Des dizaines de princes, de ministres et d’hommes d’affaires ont été arrêtés en Arabie saoudite lors d’une opération anticorruption qualifiée de « décisive » par les autorités, alors que le jeune prince héritier Mohammed ben Salmane continue de renforcer son emprise sur le pouvoir.
Le célèbre milliardaire et homme d’affaires Al-Walid ben Talal fait partie des 11 princes appréhendés samedi soir, ont indiqué des médias, juste après la mise en place d’une nouvelle commission anticorruption présidée par le prince héritier, conformément à un décret royal. Parallèlement, Metab ben Abdallah, chef de la puissante Garde nationale saoudienne, un temps considéré comme prétendant au trône, ainsi que le chef de la Marine Abdallah Al-Sultan et le ministre de l’Économie Adel Fakih ont été abruptement limogés dans le cadre de cette purge sans précédent.
Ces arrestations et les limogeages interviennent au moment où le prince Mohammed, 32 ans, fils du roi Salmane lui-même âgé de 81 ans, ne cesse de consolider son pouvoir au milieu de changements économiques et sociaux inédits dans le royaume ultraconservateur. Selon la chaîne satellitaire Al-Arabiya, à capitaux saoudiens, 11 princes, quatre ministres et des dizaines d’anciens ministres ont été arrêtés, alors que la commission anticorruption a lancé une enquête sur les inondations meurtrières ayant dévasté en 2009 la ville de Jeddah (ouest), sur la mer Rouge, à la suite de pluies torrentielles.
Des arrestations d’une ampleur inédite
L’agence de presse officielle saoudienne SPA a indiqué que l’objectif de la commission était de « préserver l’argent public, punir les personnes corrompues et ceux qui profitent de leur position ». Le cours des actions de Kingdom Holding Company, société internationale d’investissement détenue à 95% par le prince Al-Walid, a chuté de 9,9% à l’ouverture de la Bourse de Ryad dimanche, au lendemain de l’arrestation présumée du milliardaire qui n’a pas été confirmée officiellement. Avec ces arrestations, « le royaume ouvre une nouvelle ère et une politique de transparence, de clarté et de responsabilité », a déclaré dimanche le ministre des Finances Mohammed al-Jadaan, ajoutant que ces actions « décisives préserveront le climat pour les investissements et renforceront la confiance dans l’État de droit ».

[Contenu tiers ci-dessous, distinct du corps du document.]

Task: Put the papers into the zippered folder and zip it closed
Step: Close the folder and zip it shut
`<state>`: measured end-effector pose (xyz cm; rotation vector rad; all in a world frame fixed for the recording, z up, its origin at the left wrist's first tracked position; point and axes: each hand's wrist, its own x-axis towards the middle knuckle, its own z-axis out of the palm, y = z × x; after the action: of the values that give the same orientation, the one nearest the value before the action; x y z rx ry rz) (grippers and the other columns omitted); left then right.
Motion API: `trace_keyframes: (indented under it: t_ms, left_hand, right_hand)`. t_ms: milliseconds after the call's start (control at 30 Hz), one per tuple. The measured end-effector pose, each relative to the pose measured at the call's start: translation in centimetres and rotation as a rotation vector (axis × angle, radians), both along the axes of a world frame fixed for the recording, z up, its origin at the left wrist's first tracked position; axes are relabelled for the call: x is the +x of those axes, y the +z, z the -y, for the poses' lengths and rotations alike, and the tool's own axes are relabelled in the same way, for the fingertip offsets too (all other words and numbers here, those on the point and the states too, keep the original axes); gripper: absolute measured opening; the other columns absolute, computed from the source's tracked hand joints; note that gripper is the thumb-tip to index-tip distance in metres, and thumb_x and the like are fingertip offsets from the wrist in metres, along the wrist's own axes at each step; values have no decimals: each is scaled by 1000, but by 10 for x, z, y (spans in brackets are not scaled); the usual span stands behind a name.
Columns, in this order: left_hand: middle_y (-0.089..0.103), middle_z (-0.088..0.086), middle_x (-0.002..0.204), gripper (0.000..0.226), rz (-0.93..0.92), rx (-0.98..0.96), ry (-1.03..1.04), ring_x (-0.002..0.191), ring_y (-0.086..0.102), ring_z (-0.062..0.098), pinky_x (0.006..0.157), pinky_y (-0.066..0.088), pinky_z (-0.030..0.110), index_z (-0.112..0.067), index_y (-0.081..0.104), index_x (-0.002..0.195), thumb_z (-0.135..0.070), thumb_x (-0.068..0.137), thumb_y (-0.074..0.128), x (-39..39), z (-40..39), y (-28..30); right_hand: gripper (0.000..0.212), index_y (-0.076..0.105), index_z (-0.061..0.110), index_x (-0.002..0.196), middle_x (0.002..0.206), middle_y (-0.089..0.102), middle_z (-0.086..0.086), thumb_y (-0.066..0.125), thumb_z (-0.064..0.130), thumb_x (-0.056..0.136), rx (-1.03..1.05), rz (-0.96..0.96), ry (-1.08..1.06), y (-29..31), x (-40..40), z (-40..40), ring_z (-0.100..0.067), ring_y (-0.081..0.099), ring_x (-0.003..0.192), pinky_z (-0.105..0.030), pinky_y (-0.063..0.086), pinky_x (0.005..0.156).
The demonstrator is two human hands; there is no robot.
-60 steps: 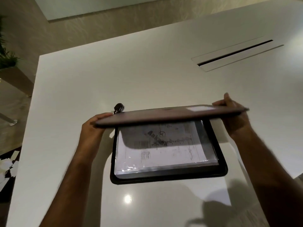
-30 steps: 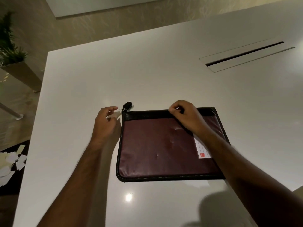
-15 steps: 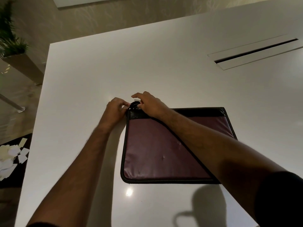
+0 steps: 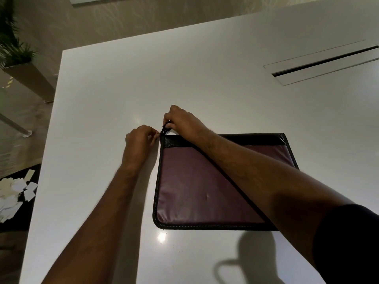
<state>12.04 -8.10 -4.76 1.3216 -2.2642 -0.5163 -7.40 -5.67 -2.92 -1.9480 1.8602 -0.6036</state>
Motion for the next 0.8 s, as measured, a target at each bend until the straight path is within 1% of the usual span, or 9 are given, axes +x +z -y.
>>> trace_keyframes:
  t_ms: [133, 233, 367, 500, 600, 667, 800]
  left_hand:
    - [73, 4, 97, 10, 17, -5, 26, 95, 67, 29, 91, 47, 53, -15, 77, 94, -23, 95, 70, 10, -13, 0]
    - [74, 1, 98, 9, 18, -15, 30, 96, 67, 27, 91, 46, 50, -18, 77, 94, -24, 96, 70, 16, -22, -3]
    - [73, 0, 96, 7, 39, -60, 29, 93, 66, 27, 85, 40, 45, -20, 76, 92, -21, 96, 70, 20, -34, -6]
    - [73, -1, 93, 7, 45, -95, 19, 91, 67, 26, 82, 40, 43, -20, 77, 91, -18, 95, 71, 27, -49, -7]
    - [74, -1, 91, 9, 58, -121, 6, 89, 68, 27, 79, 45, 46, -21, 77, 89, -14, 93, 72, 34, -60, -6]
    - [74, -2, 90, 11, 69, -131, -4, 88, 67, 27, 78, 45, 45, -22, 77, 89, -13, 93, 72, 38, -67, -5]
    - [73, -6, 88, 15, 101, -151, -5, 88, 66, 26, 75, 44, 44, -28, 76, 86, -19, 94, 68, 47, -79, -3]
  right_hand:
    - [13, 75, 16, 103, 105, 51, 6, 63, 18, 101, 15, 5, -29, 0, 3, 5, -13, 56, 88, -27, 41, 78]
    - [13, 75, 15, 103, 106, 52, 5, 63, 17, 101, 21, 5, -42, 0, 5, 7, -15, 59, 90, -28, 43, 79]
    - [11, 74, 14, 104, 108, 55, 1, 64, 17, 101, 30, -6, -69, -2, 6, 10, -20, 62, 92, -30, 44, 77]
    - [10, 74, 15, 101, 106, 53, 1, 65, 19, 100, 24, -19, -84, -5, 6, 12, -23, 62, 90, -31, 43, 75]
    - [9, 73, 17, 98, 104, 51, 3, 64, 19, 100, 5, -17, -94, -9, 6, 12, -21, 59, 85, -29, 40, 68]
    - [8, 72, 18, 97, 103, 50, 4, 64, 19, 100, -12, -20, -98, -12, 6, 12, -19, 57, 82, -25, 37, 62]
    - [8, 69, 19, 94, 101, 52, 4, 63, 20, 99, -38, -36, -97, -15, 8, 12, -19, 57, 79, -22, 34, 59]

Le Haut comité des oulémas, un organe religieux influent, a très vite réagi en affirmant que la lutte anticorruption était « aussi importante que le combat contre le terrorisme ». Une source de l’aviation a par ailleurs indiqué que les forces de sécurité avaient cloué au sol des avions privés, peut-être pour empêcher que certaines personnalités ne quittent le territoire. « L’étendue et l’ampleur de ces arrestations semblent être sans précédent dans l’histoire moderne de l’Arabie saoudite », a affirmé Kristian Ulrichsen, spécialiste du Golfe à l’institut Baker de l’université Rice, aux États-Unis. « Si la détention du prince Al-Walid ben Talal se confirme, elle constituera une onde de choc sur le plan intérieur et dans le monde des affaires internationales », a estimé cet expert.

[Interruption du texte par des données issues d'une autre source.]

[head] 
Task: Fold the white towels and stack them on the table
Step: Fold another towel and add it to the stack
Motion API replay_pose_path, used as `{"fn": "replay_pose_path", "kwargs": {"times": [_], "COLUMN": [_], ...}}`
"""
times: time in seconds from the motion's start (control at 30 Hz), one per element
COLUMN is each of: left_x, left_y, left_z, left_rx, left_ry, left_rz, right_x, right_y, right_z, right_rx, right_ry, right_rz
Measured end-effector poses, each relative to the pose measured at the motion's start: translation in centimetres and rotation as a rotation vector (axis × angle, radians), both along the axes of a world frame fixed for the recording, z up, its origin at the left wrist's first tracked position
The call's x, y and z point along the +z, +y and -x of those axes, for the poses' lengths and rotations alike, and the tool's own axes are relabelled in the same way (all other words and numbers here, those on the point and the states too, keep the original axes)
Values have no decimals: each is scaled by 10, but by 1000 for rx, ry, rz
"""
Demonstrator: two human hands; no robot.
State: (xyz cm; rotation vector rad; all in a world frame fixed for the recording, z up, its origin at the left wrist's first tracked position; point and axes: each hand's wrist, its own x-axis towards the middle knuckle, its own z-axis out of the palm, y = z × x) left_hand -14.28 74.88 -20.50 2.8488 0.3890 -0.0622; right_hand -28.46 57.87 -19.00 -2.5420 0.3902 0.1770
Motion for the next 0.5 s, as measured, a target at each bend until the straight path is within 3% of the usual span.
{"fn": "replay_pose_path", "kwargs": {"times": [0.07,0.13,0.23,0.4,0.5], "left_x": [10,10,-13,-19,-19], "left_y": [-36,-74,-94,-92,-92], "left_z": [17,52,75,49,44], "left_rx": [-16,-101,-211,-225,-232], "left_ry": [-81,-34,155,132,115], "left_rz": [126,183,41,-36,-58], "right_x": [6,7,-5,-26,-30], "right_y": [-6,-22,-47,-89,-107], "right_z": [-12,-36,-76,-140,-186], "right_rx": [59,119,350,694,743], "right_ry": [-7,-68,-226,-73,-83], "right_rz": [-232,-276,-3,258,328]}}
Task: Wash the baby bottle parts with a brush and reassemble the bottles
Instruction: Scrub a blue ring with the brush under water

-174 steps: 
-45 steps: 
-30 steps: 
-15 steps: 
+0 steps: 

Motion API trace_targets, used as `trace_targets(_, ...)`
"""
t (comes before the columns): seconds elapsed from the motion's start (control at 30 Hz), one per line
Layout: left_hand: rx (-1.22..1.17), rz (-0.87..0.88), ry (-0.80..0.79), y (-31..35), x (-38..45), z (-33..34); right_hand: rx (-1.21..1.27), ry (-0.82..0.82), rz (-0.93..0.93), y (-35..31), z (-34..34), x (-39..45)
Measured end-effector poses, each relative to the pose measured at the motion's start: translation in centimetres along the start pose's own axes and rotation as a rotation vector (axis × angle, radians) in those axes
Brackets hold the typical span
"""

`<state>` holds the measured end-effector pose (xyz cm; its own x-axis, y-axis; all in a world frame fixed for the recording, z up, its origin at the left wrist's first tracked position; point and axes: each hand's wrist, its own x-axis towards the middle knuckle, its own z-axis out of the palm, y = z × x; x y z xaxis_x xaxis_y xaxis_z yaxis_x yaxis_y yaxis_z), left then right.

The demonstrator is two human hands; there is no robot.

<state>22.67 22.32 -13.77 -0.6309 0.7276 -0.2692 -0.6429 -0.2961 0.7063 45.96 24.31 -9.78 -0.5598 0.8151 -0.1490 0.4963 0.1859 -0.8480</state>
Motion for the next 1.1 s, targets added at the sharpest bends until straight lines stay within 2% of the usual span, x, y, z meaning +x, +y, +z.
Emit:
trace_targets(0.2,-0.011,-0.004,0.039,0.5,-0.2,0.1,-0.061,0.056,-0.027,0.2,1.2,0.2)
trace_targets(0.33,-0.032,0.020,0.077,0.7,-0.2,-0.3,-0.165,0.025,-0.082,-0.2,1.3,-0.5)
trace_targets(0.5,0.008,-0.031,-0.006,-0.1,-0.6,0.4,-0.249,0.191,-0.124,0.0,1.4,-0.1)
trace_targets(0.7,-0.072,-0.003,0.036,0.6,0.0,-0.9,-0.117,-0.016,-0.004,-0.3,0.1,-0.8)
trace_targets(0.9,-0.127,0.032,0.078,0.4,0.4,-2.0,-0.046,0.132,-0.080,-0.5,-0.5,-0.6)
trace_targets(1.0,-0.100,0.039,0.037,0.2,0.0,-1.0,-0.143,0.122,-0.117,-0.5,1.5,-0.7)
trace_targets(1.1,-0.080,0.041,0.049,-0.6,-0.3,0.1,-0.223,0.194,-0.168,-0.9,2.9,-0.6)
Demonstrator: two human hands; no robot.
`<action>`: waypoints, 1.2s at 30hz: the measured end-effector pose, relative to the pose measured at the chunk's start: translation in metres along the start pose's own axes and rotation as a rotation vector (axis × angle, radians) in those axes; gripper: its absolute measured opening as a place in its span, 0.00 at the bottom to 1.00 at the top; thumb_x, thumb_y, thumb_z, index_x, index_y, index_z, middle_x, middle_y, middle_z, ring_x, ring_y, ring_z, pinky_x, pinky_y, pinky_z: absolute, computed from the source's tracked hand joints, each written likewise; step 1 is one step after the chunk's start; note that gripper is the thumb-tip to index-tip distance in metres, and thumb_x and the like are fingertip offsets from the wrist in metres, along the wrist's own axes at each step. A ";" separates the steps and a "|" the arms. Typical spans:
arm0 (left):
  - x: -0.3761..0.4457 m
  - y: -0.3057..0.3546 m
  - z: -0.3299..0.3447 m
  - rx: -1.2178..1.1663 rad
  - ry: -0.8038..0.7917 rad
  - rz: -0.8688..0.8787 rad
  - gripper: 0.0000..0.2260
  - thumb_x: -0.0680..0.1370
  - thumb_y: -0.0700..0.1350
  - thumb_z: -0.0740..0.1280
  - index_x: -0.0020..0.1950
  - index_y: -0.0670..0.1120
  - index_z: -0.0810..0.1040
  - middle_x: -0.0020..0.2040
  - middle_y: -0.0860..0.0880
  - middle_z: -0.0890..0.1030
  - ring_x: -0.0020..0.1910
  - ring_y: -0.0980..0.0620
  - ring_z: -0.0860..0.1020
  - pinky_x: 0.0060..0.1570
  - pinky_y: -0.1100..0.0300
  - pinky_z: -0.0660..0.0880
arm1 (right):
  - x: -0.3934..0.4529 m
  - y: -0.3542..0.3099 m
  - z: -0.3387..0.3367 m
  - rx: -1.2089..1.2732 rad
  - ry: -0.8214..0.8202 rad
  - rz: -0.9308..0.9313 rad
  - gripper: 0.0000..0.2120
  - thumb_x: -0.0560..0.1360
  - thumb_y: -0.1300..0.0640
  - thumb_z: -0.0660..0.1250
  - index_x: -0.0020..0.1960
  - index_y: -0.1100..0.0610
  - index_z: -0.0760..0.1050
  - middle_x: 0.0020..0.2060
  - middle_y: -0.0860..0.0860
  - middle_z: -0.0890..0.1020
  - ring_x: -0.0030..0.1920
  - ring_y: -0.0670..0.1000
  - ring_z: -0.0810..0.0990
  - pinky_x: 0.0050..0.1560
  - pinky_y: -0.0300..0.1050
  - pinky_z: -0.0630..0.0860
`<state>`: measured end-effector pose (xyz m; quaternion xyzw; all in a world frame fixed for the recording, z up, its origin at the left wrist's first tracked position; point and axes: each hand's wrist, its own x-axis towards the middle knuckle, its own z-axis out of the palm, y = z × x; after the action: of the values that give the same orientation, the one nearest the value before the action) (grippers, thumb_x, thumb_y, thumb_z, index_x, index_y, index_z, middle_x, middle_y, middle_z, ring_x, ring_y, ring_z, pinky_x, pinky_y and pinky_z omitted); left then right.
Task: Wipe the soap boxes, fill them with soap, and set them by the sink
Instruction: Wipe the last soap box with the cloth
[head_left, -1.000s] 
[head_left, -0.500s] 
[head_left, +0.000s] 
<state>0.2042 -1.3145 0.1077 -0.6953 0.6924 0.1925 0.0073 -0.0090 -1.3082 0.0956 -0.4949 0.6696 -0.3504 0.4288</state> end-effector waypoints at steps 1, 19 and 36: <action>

Une nouvelle Arabie « ouverte et tolérante »
Cette vaste purge a eu lieu moins de deux semaines après une intervention choc du prince héritier, surnommé MBS, à un forum économique d’investisseurs le 24 octobre à Ryad. Ce jour-là, il avait promis une nouvelle Arabie « modérée, ouverte et tolérante », en rupture avec l’image d’un pays longtemps considéré comme l’exportateur du wahhabisme, version rigoriste de l’islam qui a nourri nombre de jihadistes à travers le monde. « Nous n’allons pas passer 30 ans de plus de notre vie à nous accommoder d’idées extrémistes et nous allons les détruire maintenant », avait-il assuré.
En septembre, les autorités avaient annoncé la levée de l’interdiction faite aux femmes de conduire – une révolution – mais, peu auparavant, elles avaient déjà procédé à des arrestations dans les milieux religieux et intellectuels. Des ONG avaient alors dénoncé « l’autoritarisme » de MBS. Selon des analystes, nombre de ces dissidents critiquaient la politique étrangère musclée de Mohammed ben Salmane, comme le boycott du Qatar, ainsi que certaines réformes comme la privatisation d’entreprises publiques et la réduction des subventions de l’État.
Contrôlant les principaux leviers du pouvoir, de la défense à l’économie, Mohammed ben Salmane semble chercher à étouffer les contestations internes avant tout transfert formel du pouvoir par son père. Des diplomates étrangers disent que, vu son jeune âge, MBS pourrait être roi pendant un demi-siècle.